Indeed, Doug and Doris’s response WASN’T natural….it was Supernatural!

Doug continued his explanation to the reporter:

“You see we are Christians and we are commanded to forgive. Did you know that Jesus forgave the very men who murdered him from the cross? If he can do that, I can forgive the driver.”

Doug also admitted that he “didn’t want to become known as the angry father who screamed for retribution or revenge.”

Later, when the time came for the driver to be sentenced, Doug and Doris were in the courtroom. California law requires that judges allow anyone who was impacted by a crime be allowed to speak at the time of sentencing. When it was Doris’s turn to speak, she pushed through the pain and the grief and expressed her forgiveness to the driver. Then Doug spoke. He writes,

…as I then rose to speak, I fought through the tears, I shared with
the drunk driver what I was sure Molly would say: “You took my life, you nearly killed my friends and you hurt every person I ever loved…And I forgive you.
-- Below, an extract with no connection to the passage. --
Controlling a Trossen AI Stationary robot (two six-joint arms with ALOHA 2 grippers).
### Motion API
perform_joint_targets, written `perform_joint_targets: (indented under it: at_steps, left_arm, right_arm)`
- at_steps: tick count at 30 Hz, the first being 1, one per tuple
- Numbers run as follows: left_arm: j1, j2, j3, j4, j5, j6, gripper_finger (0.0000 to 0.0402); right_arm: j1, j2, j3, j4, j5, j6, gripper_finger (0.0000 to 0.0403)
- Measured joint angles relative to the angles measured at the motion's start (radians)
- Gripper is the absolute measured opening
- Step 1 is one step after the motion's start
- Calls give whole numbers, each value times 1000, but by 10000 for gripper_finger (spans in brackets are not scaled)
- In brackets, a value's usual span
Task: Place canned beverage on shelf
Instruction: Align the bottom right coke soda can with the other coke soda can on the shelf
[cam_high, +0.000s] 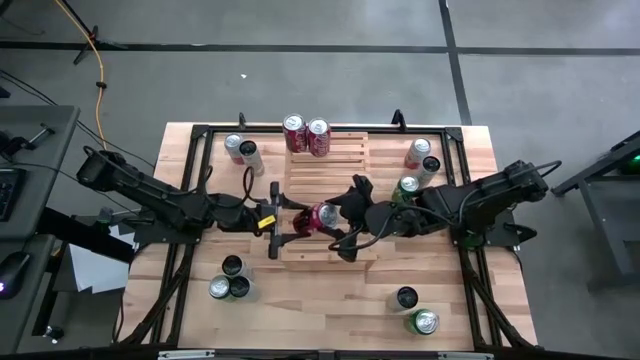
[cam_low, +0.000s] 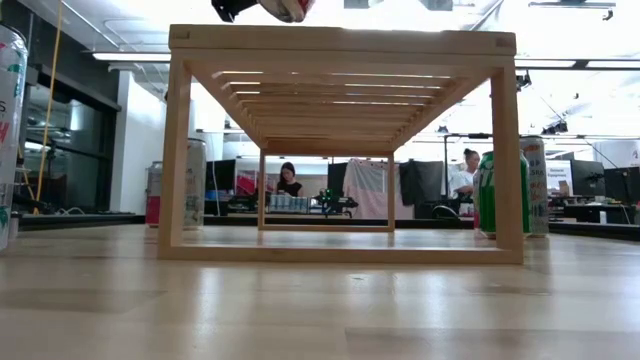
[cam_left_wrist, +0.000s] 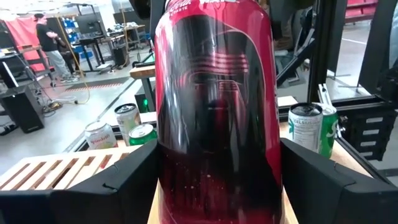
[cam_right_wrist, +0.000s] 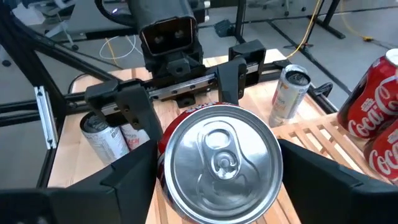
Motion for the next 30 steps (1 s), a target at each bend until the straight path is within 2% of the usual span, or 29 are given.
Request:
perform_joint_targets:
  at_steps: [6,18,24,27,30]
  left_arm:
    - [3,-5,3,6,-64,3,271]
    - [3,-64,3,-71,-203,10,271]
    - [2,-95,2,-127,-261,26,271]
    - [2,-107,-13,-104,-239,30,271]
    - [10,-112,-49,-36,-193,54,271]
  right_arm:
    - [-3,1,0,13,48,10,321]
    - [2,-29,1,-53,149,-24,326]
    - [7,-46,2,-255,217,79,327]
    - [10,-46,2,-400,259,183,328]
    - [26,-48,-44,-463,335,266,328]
(Side Note: You can read my related blog post about cancel culture and Forgiveness here.)

How does one move on after losing a loved one? As Doug asked, “how do we lean into this unceasing grief?”

Many people will do something to try to preserve the memory of their loved one. Some may set up a scholarship fund. Others may set up a charitable foundation. Doug and Doris opted for a different avenue to honor Molly’s memory and legacy.
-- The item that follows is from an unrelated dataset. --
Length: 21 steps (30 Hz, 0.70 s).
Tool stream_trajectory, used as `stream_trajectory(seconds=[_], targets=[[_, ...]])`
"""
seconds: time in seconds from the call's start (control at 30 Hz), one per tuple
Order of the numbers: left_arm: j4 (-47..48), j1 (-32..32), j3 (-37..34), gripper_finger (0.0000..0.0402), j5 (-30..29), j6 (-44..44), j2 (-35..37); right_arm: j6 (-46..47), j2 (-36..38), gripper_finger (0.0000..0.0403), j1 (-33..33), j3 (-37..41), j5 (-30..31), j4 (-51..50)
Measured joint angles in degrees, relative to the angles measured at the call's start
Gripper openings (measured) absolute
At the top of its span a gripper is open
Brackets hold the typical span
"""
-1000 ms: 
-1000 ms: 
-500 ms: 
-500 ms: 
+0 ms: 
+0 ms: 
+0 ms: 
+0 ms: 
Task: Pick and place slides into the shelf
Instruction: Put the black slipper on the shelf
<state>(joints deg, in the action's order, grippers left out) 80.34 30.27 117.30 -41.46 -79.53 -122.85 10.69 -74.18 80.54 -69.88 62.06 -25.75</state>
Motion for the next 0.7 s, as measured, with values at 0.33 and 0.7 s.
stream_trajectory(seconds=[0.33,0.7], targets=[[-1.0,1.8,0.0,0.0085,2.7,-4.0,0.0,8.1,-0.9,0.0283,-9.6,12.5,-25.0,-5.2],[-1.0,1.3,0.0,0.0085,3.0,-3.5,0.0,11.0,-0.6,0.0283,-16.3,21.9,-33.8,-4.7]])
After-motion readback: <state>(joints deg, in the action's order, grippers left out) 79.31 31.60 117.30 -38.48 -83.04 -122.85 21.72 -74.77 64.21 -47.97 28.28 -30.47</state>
Doug writes, “I told Doris that we needed to celebrate Molly’s life on her birthday and not focus on how she died. I said we needed to have an annual Molly Day. Doris, with a little help from her friends, took my idea and put it on steroids. She turned it into #LiveLikeMolly and came up with the perfect way to honor her: perform acts of kindness for others to establish her legacy as the kind, loving, wonderful person she was.”

Wednesday, August 26 will be the 6th annual “Molly Day”!

And so every year in early August, we get a postcard from Doug and Doris that reminds us of Molly and her birthday. This Wednesday, August 26th would have been Molly’s 29th birthday. Instead, it’s the 6th annual “Molly Day”, where those who knew Molly and those who have come to know her story are encouraged to #LiveLikeMolly by participating in random acts of kindness to those around them.

I wish I could say that I live EVERY day like Molly Day, but I don’t. I’m selfish and I often just think of my own needs instead of others. But this Wednesday, I invite you to join me in “Molly Day 2020”. Use the hashtag #LiveLikeMolly on Facebook, Twitter and Instagram to share your stories of something kind and unselfish that you were able to do for someone else.

Together, we can help honor the memory of Molly while at the same time providing small moments of cheer and joy, something I think we all could desperately use right about now!

Use the hashtag #LiveLikeMolly to share your stories of how you are able to bless others!